Dinero. Monique necesitaba dinero; más. Había vendido todo lo que poseía en Londres, muy poco por cierto, para ayudarla y, tras pocas semanas, estábamos al punto de partida. Sabía que los tratamientos para papá eran costosos, pero ahora comenzaba a tener miedo. Si Sebastián Mc Laine me hubiera despedido, y sólo Dios sabía si tenía buenas razones para hacerlo, a no ser por el entretenimiento, me hubiera encontrado en medio de la calle. ¿Cómo podía, después de lo ocurrido pedirle un anticipo? Me resultaba agotador el tan solo pensamiento de hacerlo. Monique nunca había tenido ninguna clase de reparos, dotada como estaba de una cara dura envidiable, pero para mí las cosas eran distintas. Comunicar no era mi fuerte, pedir ayuda imposible. Demasiado miedo al rechazo. Una sola vez lo había hecho, y aún recordaba el sabor del no, la sensación de rechazo, el ruido de la puerta derribada en la cara.
—Kyle es realmente un vago. Ha desaparecido con el auto en la tarde, y ha regresado hace solo media hora. El señor Mc Laine está furibundo. Echaría a patadas ese tipo, ¡lo digo yo! ¡Dejar así al señor sin asistencia!
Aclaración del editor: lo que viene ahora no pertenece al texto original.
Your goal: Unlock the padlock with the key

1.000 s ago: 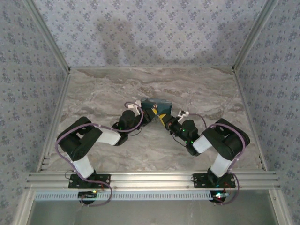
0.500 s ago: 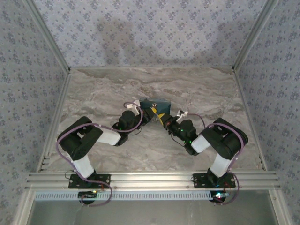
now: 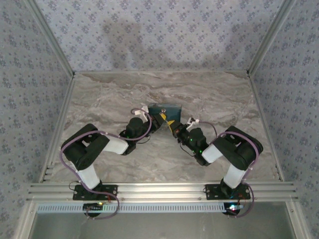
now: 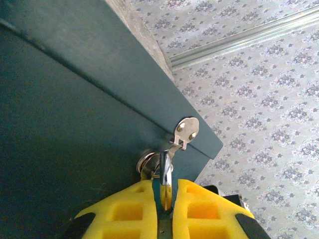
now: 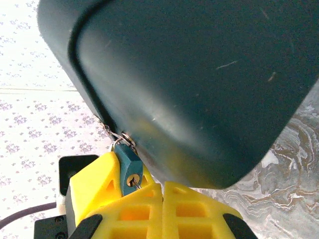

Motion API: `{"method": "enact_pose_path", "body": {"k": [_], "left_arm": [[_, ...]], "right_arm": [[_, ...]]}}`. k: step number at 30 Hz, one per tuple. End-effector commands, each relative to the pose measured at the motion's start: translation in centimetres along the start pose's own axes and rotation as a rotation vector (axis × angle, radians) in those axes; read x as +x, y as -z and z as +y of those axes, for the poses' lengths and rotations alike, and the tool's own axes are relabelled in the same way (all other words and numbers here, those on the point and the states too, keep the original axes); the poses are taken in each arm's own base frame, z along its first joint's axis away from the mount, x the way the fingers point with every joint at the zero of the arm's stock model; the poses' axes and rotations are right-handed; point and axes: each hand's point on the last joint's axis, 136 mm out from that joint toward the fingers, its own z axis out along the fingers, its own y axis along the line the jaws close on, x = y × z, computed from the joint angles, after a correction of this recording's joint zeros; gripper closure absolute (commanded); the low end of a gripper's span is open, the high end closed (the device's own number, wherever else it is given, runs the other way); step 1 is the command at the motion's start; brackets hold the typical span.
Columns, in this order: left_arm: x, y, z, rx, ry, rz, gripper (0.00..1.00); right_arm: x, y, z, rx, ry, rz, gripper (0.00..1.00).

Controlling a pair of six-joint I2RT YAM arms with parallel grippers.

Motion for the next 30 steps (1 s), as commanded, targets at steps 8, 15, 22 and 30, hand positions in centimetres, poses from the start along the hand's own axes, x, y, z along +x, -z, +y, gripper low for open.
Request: {"method": "enact_pose_path", "body": {"k": [8,15,22,30], "left_arm": [[3.3,0.1,-5.3,0.203,-0.021,0.138,1.00],[3.3,0.0,-5.3,0.202,-0.019,0.144,1.00],[3.5,0.2,-5.4,0.213,-0.018,0.150,1.00],[3.7,0.6,-5.0,0.199,-0.023,0.148,1.00]], "right_arm": [[0.3,-0.8,5.4,-0.138,0.182,-0.035,1.00],[0.4,-1.0,6.9,-0.180,0.156,-0.022,1.00],[0.2,-1.7,6.6,-0.174,0.040,0.013,1.00],[-1.7,-0.5,4.2,-0.116,0.049,-0.024,1.00]]}}
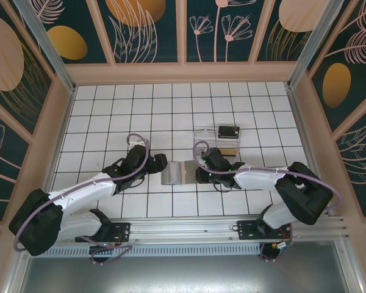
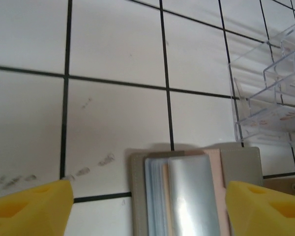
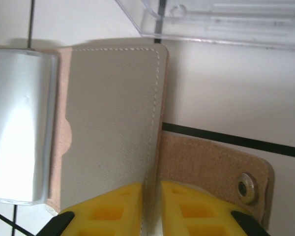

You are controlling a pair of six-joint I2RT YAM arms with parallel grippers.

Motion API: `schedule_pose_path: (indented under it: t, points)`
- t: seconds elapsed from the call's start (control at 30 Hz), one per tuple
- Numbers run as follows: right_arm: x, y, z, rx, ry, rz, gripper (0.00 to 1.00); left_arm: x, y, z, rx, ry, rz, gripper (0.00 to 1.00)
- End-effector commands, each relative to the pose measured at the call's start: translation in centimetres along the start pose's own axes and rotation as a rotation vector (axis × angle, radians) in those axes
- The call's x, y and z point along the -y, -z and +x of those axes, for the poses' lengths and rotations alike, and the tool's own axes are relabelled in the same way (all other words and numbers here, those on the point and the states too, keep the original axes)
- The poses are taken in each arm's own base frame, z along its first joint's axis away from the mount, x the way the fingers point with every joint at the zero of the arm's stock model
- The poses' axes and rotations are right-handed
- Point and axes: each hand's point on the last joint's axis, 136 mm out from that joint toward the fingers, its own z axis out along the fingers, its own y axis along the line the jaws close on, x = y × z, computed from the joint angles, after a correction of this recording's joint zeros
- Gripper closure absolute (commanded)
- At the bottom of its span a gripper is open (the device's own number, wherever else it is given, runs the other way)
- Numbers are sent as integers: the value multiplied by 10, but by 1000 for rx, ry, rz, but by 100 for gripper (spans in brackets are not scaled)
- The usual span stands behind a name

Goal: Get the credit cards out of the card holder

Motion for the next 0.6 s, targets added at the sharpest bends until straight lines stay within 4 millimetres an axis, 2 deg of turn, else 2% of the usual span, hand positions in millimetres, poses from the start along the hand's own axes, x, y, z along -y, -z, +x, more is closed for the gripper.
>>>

La voz de la señora Mc Millian estaba llena de indignación, como si Kyle le hubiese hecho un daño personal. Yo seguía poniendo a un lado la comida en el plato, sin la más mínima señal de apetito. La mujer siguió hablando, prolija como siempre, y no se percató de mi falta de apetito. Le sonreí de manera forzada, y volví a sumergirme en la capa negra de mis pensamientos. «¿De dónde sacar ese dinero?» No, no tenía elección. Faltaban dos semanas para el momento en el que cobraría el sueldo. Monique tenía que esperar. Le enviaría todo, esperando que no fuera una acción imprudente. El riesgo de ser despedida sin preaviso era terriblemente real. El señor Mc Laine era un hombre imprevisible, dotado de un carácter inigualable y evidentemente poco fiable.
Me retiré a mi habitación, tan afligida que no lograba ni llorar ni estar calmada. Me acosté, llamando al sueño, que tardó en llegar. Ya no tenía control sobre nada, marginada por mi propio cuerpo. Demás está decir que no soñé aquella noche.